Sharon’s collaborators suggest privately that he would have bombed the hell out of Hezbollah sites for several days but not started a war. There is, of course, no way of knowing, but there is also no way to resist speculating. Sharon was an extremely aggressive military commander, but​—​the reasoning of his colleagues goes​—​he had been burned badly in 1982 in Lebanon and would have had no desire to get back in there. Moreover, the notion of him as unfailingly aggressive was wrong, they say. After his withdrawal from Gaza in the summer of 2005, Sharon said that any attacks on Israel from there would be met with decisive force. But he didn’t do it. There were in fact rockets from Gaza, but in the fall of 2005 Sharon barely responded​—​perhaps an error of judgment that emboldened Hamas and other groups and ultimately led to Israel’s Operation Cast Lead (22 days of military operations in Gaza) in December 2008. Similarly, in his suppression of the intifada in 2001 and 2002, Sharon acted with great strength but also within limits​—​never, for example, trying to kill Yasser Arafat. (President Bush thanked him for having shown that restraint when they met after Arafat’s death in November 2004. Sharon smiled and replied, “Sometimes God helps.”) Sharon used to say, after becoming prime minister, that “what you see from here is not what you see from there,” meaning that his perspective as prime minister was different from that of any other general or politician and different from his own previous positions.

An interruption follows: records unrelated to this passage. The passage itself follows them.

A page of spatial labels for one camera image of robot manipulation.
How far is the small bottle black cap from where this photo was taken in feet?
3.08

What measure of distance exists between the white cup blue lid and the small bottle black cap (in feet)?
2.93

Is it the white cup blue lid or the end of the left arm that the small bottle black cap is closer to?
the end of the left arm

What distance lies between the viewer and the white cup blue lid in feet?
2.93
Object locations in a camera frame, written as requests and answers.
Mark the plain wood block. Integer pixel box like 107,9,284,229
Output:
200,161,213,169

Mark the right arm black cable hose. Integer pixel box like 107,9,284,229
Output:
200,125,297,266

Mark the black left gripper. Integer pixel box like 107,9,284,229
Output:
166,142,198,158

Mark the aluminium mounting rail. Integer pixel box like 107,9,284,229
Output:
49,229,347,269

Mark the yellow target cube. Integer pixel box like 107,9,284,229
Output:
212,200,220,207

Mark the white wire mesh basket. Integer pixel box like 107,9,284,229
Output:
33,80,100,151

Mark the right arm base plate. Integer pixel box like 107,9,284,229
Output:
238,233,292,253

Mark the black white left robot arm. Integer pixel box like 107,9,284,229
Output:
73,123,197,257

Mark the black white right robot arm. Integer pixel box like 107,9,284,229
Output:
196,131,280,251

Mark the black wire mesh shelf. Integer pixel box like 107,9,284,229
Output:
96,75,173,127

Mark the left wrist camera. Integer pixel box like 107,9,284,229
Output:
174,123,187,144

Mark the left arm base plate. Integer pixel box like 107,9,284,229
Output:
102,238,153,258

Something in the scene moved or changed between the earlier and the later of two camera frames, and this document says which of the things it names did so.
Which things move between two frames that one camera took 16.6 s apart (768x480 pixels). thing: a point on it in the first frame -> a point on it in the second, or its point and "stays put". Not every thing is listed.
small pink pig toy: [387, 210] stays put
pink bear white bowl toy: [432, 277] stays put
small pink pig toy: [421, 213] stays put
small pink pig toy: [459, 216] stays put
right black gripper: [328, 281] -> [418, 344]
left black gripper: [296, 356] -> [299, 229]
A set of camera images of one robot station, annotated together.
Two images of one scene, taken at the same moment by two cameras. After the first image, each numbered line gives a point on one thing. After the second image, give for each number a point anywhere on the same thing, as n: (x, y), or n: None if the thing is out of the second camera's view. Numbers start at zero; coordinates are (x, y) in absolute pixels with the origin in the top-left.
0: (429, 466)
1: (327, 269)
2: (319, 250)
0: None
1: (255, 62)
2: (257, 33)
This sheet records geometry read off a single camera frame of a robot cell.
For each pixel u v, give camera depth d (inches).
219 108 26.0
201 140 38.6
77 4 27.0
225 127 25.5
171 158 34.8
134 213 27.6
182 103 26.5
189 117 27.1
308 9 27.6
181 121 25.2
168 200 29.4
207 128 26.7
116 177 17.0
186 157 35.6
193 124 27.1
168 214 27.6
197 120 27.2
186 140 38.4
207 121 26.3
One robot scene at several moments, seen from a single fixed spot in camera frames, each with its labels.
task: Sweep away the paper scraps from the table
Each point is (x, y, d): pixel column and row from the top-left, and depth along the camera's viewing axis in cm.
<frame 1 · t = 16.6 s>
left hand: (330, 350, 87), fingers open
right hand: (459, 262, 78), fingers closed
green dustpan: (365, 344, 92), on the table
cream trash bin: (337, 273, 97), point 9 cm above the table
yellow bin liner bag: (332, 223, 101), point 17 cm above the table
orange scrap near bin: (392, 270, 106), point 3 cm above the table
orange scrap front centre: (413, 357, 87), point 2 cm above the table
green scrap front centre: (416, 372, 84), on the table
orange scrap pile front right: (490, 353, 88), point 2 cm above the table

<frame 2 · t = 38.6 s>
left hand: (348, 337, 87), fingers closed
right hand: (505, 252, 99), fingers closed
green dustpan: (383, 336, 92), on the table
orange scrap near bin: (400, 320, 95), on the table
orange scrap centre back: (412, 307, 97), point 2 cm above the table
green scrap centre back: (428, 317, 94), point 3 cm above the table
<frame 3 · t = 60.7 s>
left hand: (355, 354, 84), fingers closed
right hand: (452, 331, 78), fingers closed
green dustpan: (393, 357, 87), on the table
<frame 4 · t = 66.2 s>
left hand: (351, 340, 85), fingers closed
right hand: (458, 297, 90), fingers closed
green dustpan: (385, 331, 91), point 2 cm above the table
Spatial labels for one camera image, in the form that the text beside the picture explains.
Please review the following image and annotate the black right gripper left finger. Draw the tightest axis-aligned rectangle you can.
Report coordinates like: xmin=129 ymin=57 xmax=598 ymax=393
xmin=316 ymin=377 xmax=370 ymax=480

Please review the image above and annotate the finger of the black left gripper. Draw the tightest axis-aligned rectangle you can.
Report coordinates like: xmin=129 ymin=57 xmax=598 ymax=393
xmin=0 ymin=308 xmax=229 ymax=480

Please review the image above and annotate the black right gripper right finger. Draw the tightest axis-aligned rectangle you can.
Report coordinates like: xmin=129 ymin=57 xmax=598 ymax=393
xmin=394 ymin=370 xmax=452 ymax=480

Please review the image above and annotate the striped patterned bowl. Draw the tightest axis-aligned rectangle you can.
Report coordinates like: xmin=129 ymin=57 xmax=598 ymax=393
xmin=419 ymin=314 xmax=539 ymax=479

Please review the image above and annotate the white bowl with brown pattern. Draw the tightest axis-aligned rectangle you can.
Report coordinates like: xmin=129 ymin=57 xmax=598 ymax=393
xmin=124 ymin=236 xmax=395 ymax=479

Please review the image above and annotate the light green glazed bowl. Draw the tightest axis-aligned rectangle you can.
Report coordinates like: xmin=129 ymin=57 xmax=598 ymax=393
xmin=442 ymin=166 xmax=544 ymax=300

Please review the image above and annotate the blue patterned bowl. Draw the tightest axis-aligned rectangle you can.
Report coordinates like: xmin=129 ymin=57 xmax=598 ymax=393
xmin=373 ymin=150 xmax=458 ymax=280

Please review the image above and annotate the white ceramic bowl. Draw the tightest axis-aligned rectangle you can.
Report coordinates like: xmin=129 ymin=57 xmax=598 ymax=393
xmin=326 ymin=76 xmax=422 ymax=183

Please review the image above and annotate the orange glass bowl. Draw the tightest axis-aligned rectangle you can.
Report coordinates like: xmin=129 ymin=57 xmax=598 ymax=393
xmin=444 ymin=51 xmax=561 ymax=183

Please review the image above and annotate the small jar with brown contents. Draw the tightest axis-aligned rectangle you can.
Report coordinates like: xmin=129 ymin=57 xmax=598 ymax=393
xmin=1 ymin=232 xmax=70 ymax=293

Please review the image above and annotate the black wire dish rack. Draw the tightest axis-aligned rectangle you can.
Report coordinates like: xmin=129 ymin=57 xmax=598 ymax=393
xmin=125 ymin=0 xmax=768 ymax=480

So Sharon was capable of restraint, and of attack. The most interesting question now is whether there is a “Sharonian” approach to either the Israeli-Palestinian stalemate or to the problem of Iran.

As to the Palestinians, there is reason to think Sharon would have tried to move forward toward setting Israel’s borders unilaterally in the West Bank and moving settlements back toward the security fence. Several months after the Gaza withdrawal, in December 2005, his chief of staff Dov Weissglas came to Washington and explained where Sharon thought things stood. Sharon is still quite popular at that point, and the Gaza withdrawal had initially gone more smoothly than people anticipated. Sharon correctly judges that most Israelis want some kind of deal with the Palestinians​—​don’t like them or trust them but want a deal, Weissglas said. Sharon wants to move forward, wants to set the final borders. He sees a window of three more years, the time he and President Bush overlap, to get a more stable situation. He would prefer a signed agreement, under the Roadmap, and will try to get it throughout 2006, Weissglas continued. Only a signed, final agreement justifies the pain of pulling back, but Sharon is not sure Abu Mazen (Palestinian president Mahmoud Abbas) is strong enough to sign anything. If that fails he will look to unilateral moves in 2007 and 2008. He thinks he’s the only person who can do it.